The regulator-rectifier is just that: a regulator AND a rectifier. The system you described is the stock system and you don't have a combination unit. You have a diode board and a rectifier, in two different places.

Back to the original post: you don't need to have more than 12V at idle. With the lights on and high 12s, it sounds healthy. Does the voltage climb to 13.8-14.4V when you raise the revs to around 3K? If so, the system is fine.

There are ways to troubleshoot that system. Does anybody know how the idiot light works with the Enduralast conversion?
I don't think it's absolutely wrong. I made some assumptions:
1. His charge light is on. That means the voltage between the battery and charging system is enough to light the bulb.
2. If the regulator is gone, his voltage would climb or not be there at all and IMHO, you need to rule out a problem with the diodes, which can be easily done, before paying $130 for a new part to "see" if it fixes the problem. If you have a better way to test a voltage regulator, then I'd love to learn about it.
3. The person that asked for the picture wanted to see how it works which is why I posted it. The diodes do nothing more than eliminate the negative side of the AC current and allow the positive current to flow creating a DC current.

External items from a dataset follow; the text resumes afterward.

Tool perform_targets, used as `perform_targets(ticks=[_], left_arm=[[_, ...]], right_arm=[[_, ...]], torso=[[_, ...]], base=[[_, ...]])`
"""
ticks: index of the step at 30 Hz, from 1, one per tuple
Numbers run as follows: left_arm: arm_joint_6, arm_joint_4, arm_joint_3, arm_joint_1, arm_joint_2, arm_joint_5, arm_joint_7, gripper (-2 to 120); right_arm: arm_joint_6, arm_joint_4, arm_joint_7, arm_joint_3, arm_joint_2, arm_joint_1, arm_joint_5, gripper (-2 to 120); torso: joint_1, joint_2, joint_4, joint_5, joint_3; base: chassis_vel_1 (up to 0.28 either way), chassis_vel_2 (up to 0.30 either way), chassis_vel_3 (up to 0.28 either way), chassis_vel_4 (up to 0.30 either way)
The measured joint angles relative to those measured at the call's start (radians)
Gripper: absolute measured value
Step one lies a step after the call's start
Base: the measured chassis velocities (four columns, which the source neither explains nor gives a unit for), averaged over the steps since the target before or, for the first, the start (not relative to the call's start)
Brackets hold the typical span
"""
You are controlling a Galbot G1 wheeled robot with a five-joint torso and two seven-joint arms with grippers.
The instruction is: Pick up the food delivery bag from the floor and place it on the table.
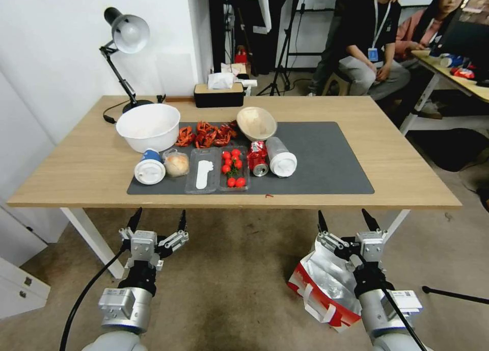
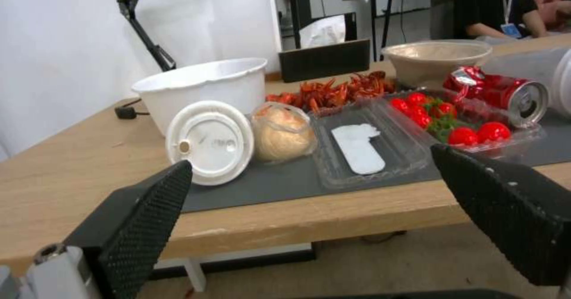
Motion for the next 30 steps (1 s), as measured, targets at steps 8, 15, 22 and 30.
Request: perform_targets(ticks=[8,15,22,30], left_arm=[[0.0,0.0,0.0,0.0,0.0,0.0,0.0,100],[0.0,0.0,0.0,0.0,0.0,0.0,0.0,100],[0.0,0.0,0.0,0.0,0.0,0.0,0.0,100],[0.0,0.0,0.001,0.0,0.001,-0.001,-0.002,100]], right_arm=[[0.0,0.0,0.0,0.0,0.0,0.0,0.0,100],[0.0,0.0,0.0,0.0,0.0,0.0,0.0,100],[0.0,0.0,0.0,0.0,0.0,0.0,0.0,100],[0.003,0.0,-0.004,0.003,0.0,-0.002,0.004,100]], torso=[[0.0,0.0,0.0,0.0,0.0],[0.0,0.0,0.0,0.0,0.0],[0.0,0.0,0.0,0.0,0.0],[0.0,0.0,0.0002,0.0001,0.0]], base=[[0.0,0.0,0.0,0.0],[0.0,0.0,0.0,0.0],[0.0,0.0,0.0,0.0],[0.0,0.0,0.0,0.0]])
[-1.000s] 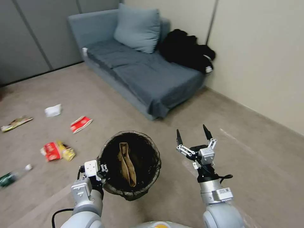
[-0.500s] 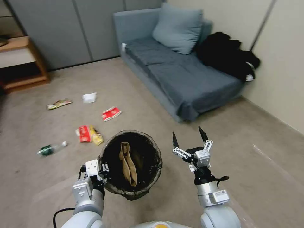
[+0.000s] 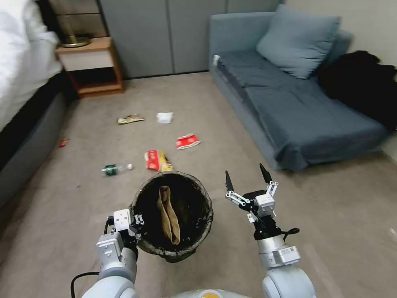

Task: Pick up the trash bin, then pick up the garbage from the floor and place it into the trash bin.

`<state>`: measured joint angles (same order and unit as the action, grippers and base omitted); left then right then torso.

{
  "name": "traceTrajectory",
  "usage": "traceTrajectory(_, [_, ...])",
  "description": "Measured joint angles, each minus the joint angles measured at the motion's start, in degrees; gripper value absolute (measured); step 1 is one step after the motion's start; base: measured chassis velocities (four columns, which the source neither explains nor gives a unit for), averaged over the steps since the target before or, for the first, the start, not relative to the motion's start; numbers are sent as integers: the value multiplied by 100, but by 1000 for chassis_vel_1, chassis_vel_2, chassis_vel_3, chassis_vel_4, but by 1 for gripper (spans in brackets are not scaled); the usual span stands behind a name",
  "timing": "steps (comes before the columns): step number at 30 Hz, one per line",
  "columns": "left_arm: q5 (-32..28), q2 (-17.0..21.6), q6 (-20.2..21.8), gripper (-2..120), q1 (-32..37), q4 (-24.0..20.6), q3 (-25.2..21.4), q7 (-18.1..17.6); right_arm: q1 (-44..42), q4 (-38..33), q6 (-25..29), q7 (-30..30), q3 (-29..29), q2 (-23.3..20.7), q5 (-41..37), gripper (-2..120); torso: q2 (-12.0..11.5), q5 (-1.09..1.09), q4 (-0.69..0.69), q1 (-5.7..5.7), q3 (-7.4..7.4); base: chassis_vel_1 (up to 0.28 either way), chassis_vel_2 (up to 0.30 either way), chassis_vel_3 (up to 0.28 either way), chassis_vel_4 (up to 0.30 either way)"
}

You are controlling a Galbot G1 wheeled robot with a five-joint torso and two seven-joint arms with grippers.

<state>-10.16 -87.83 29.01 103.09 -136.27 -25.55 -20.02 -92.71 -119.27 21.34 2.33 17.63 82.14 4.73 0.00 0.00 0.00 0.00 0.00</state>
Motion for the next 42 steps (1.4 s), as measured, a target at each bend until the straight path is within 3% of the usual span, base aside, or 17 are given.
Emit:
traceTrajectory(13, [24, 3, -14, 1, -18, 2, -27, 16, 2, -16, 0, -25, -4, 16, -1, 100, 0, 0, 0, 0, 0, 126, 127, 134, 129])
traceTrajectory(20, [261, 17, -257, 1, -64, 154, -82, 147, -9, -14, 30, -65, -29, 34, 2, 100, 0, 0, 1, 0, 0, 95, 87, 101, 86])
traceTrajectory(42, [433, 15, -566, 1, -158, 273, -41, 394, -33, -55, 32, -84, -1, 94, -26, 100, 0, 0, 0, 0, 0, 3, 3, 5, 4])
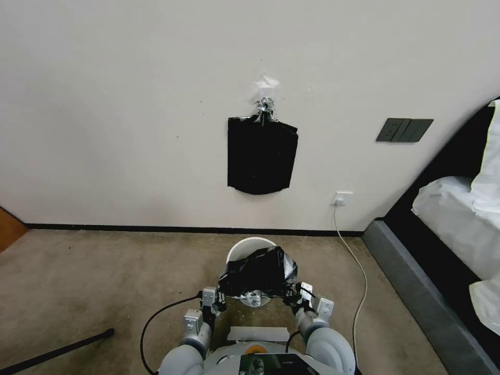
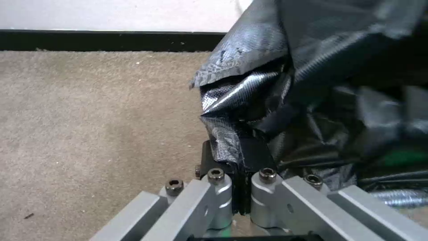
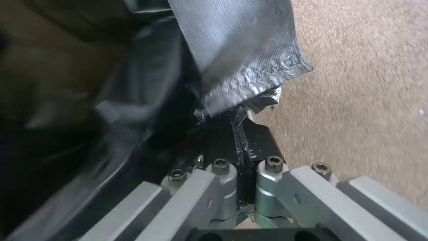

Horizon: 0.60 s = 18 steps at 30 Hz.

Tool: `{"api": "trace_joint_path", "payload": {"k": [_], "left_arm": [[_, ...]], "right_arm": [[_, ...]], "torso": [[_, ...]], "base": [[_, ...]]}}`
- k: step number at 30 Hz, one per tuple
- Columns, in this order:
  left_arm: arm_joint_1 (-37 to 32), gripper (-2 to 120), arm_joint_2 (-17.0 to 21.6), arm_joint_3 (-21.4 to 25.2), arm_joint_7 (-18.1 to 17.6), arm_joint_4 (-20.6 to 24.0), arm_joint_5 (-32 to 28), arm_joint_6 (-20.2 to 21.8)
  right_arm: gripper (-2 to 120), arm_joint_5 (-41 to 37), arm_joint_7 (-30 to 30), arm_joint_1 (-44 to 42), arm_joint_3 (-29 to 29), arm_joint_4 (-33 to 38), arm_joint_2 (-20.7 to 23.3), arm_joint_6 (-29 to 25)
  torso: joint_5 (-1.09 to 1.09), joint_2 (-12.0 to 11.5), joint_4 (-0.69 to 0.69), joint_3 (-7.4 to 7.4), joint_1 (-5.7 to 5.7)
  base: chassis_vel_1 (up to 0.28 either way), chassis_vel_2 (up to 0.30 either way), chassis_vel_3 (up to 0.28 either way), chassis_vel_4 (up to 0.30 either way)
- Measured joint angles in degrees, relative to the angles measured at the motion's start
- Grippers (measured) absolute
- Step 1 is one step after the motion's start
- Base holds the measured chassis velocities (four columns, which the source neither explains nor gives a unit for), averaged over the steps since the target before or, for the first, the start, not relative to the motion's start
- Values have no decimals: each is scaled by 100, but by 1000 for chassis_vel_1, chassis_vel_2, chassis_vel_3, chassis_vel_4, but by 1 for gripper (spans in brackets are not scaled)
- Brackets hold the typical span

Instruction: Place a trash bag onto the trash bin.

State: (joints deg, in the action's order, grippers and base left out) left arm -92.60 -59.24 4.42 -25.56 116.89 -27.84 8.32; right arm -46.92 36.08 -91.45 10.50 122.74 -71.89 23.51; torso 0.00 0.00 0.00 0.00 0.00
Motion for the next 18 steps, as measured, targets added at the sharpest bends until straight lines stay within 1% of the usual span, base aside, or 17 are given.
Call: {"api": "trace_joint_path", "payload": {"k": [3,6,7,8,11,14,15,16,17,18], "left_arm": [[124,0,-23,0,26,-162,-10,-54],[162,0,-35,2,47,-211,-14,-85],[227,0,-57,34,76,-269,-14,-173],[227,0,-57,34,76,-269,-14,-173],[323,0,-36,126,123,-288,-11,-337],[329,0,-29,130,142,-287,-11,-370],[308,4,-25,136,174,-273,-10,-395],[308,4,-25,136,174,-273,-10,-395],[269,9,-25,135,205,-244,-8,-403],[244,11,-25,135,217,-230,-5,-404]], "right_arm": [[0,52,-117,73,-19,-199,46,-11],[0,157,-204,88,-31,-300,51,-64],[0,405,-363,97,-44,-452,47,-228],[0,405,-363,97,-44,-452,47,-228],[0,759,-549,35,-49,-565,55,-625],[0,810,-577,-11,-45,-566,65,-679],[0,848,-607,-80,-33,-540,76,-704],[0,848,-607,-80,-33,-540,76,-704],[2,880,-628,-139,-34,-494,79,-715],[4,890,-631,-162,-34,-475,80,-718]], "torso": [[0,0,0,0,0],[0,0,0,1,0],[0,0,0,1,0],[0,0,0,1,0],[0,0,0,0,0],[0,0,0,0,0],[0,0,-1,1,0],[0,0,-1,1,0],[0,0,-1,1,0],[0,0,-1,0,0]], "base": [[0,0,0,0],[0,0,0,0],[0,0,0,0],[0,0,0,0],[0,0,0,0],[0,0,0,0],[0,0,0,0],[0,0,0,0],[0,0,0,0],[0,0,0,0]]}}
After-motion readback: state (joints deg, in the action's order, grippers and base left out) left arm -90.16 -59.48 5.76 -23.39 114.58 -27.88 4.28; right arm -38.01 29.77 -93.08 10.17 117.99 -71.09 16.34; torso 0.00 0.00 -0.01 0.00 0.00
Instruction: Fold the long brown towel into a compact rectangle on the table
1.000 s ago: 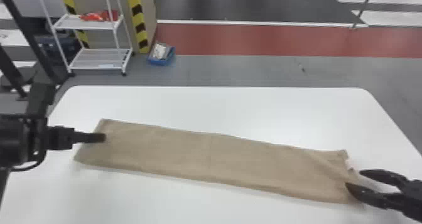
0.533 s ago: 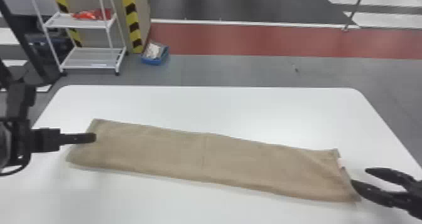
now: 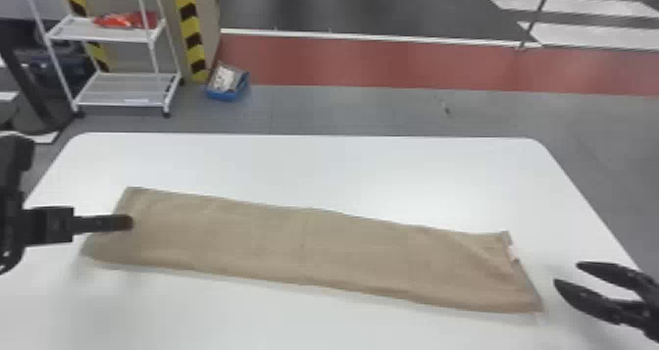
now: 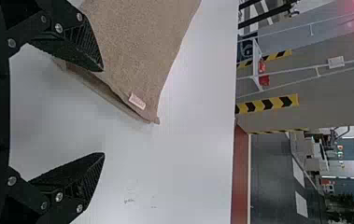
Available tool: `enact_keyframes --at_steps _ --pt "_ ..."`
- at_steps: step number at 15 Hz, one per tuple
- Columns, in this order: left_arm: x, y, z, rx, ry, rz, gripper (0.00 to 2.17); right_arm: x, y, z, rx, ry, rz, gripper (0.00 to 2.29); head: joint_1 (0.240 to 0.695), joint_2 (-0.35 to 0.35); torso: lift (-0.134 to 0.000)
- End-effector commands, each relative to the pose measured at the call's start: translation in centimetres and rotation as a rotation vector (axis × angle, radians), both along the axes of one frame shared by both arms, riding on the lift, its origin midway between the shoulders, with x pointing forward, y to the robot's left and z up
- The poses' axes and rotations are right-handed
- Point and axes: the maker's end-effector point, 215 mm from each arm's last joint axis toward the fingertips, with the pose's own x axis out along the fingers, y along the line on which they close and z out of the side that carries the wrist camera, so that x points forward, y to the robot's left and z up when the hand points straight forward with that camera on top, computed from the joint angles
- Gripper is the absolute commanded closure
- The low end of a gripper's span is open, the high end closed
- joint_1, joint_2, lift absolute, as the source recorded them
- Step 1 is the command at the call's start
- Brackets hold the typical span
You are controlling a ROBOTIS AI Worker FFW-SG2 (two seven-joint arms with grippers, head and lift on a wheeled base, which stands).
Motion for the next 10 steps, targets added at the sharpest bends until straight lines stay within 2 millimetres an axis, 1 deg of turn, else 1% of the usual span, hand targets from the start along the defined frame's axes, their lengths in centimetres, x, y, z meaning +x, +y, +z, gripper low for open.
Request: enact_keyframes --at_steps 1,2,3,4,5,6,7,8,10 --pt "-0.4 -0.3 -0.2 -0.021 0.024 0.003 0.94 -0.2 -0.5 0.3 0.000 -0.003 -0.009 0.29 0.695 -0.110 -0.124" --pt "-0.5 -0.4 -0.3 -0.021 0.026 0.001 1.28 -0.2 -0.6 0.3 0.000 -0.004 -0.010 0.29 0.695 -0.116 -0.124" --pt "-0.7 -0.4 -0.4 -0.028 0.032 0.005 1.70 -0.2 -0.6 0.3 0.000 -0.004 -0.010 0.29 0.695 -0.125 -0.124" --pt "-0.9 -0.2 -0.3 -0.031 0.036 0.013 1.91 -0.2 -0.7 0.3 0.000 -0.004 -0.011 0.29 0.695 -0.127 -0.124" --pt "-1.0 0.0 -0.1 -0.026 0.032 0.019 1.91 -0.3 -0.7 0.3 0.001 -0.003 -0.012 0.29 0.695 -0.129 -0.124" --pt "-0.8 0.6 0.6 -0.025 0.012 0.033 1.91 -0.2 -0.7 0.3 -0.001 -0.005 -0.011 0.29 0.695 -0.129 -0.124" --pt "-0.9 1.2 1.3 -0.038 -0.004 0.052 1.91 -0.3 -0.7 0.3 -0.001 -0.002 -0.012 0.29 0.695 -0.126 -0.124" --pt "-0.8 1.2 2.5 -0.051 -0.024 0.055 1.91 -0.3 -0.7 0.2 0.000 -0.002 -0.011 0.29 0.695 -0.122 -0.124" --pt "-1.7 2.1 4.2 -0.064 -0.045 0.078 1.91 -0.4 -0.7 0.0 0.002 0.002 -0.011 0.29 0.695 -0.115 -0.124"
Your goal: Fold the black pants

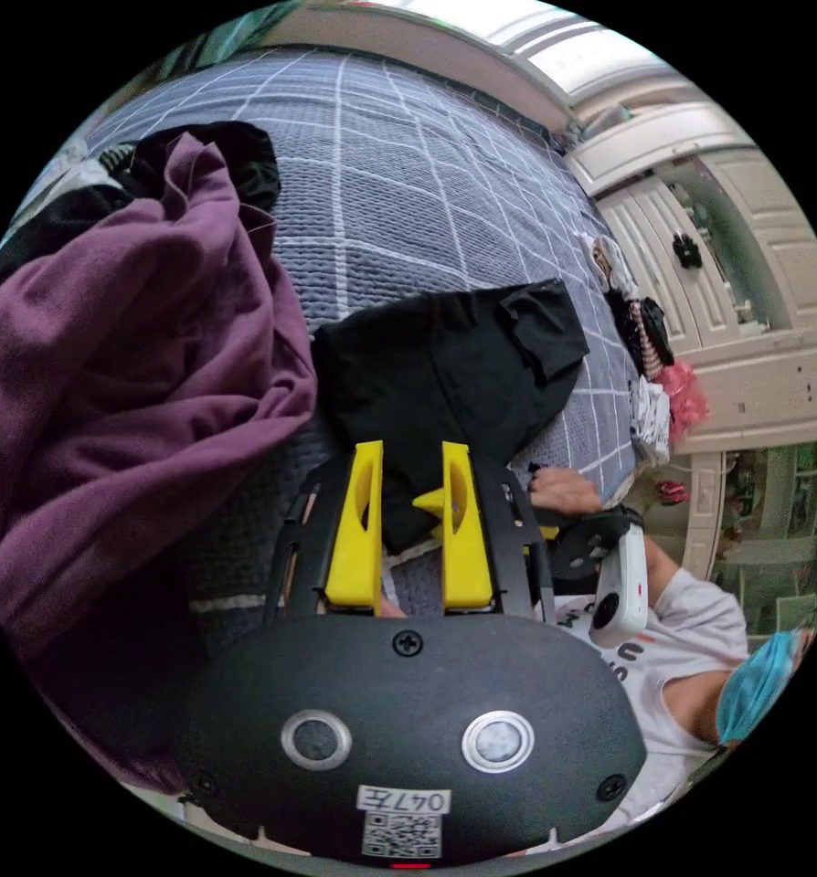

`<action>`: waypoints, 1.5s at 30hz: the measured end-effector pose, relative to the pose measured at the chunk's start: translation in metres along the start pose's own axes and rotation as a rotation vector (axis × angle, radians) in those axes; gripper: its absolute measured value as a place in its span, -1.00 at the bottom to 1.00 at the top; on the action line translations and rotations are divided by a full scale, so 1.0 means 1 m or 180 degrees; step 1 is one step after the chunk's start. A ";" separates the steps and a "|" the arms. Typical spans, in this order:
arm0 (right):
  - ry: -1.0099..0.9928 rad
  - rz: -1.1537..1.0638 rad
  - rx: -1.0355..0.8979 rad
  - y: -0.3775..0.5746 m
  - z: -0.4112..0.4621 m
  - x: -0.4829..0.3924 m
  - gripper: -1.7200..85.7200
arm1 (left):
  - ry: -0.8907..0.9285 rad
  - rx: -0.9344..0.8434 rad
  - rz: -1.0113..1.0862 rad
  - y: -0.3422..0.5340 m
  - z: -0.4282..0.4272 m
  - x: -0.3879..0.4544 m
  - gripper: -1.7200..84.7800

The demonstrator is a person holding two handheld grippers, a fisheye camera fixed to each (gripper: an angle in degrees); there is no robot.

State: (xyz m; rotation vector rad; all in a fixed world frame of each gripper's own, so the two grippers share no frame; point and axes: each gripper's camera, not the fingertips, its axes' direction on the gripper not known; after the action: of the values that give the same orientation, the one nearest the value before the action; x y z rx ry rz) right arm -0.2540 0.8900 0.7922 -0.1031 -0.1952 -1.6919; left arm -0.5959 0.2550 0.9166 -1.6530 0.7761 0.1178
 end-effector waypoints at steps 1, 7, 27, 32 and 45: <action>0.0019 0.0016 0.0007 0.000 -0.001 -0.001 -0.95 | -0.0070 0.0016 -0.0092 -0.005 -0.001 -0.008 -0.74; 0.0308 0.0329 0.0234 0.013 -0.028 0.001 -0.95 | 0.0071 0.0037 -0.0234 -0.003 -0.008 -0.027 -0.71; 0.0418 0.1026 0.0757 0.120 -0.089 0.056 -0.95 | 0.1389 0.0400 -0.0525 -0.034 -0.010 -0.061 -0.89; 0.0338 0.1636 0.0800 0.152 -0.106 0.092 -0.95 | 0.0806 0.0300 -0.0112 -0.067 -0.020 -0.006 -0.90; 0.0422 0.4183 0.0583 0.420 -0.175 0.222 -0.95 | -0.0047 -0.0364 0.1003 -0.234 0.115 0.250 -0.89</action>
State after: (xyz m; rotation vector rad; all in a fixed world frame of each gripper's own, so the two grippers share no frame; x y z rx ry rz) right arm 0.1412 0.5901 0.6899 0.0271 -0.1268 -0.3658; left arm -0.2376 0.2613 0.9631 -1.6237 1.0307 0.4023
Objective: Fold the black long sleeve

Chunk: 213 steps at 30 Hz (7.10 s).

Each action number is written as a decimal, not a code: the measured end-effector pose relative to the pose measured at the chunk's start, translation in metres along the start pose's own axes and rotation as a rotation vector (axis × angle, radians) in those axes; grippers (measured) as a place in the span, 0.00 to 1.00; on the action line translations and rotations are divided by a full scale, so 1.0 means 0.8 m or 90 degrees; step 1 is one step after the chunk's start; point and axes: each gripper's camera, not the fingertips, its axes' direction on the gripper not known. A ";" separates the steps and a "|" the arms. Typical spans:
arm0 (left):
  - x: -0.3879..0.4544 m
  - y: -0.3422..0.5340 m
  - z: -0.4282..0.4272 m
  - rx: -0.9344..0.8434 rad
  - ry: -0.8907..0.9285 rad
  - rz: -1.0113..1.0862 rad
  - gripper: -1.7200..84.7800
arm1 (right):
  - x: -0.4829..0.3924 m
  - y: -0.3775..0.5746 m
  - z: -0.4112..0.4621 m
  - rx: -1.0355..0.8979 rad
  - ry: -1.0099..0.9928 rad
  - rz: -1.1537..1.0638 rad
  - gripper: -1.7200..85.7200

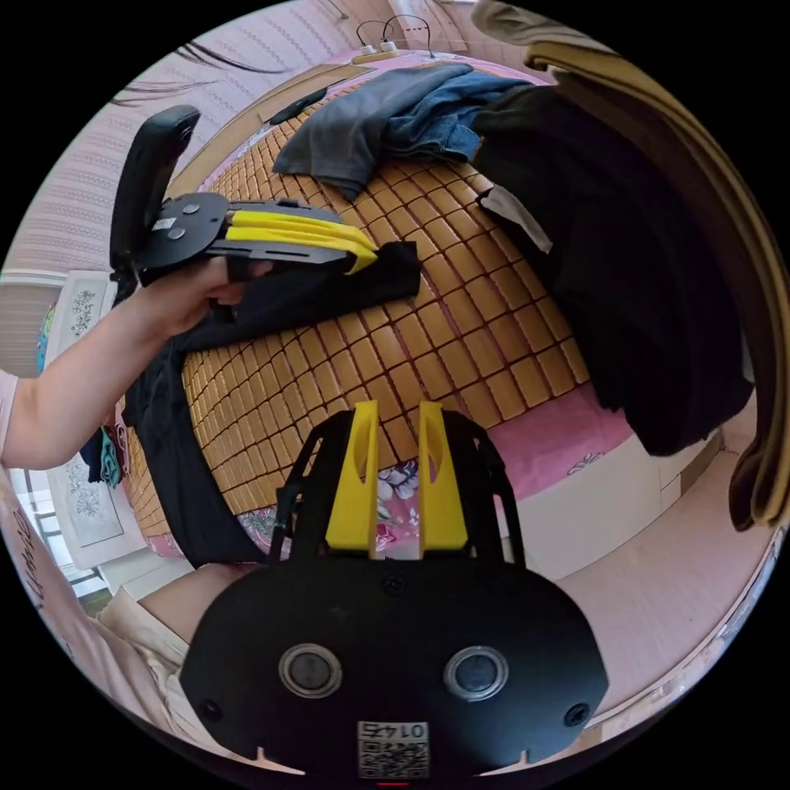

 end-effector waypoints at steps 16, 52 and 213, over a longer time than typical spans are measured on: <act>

After looking at the wiring diagram from Euromotoelectrics, I was also wrong about something else. The ground is through the case and the black wire connects to a hot wire that comes on with the ignition. So you need to check the diodes between the red wires and the yellow wires as well as between the yellow wires and the ground. Again, this only tests the diodes, NOT the entire system.

As stated before, you need to start the bike and see where the voltage goes. If it climbs, especially too high, you need to trouble shoot that problem. If it doesn't climb, you need to trouble shoot that problem (check connections, check the AC voltage, check R/R as described).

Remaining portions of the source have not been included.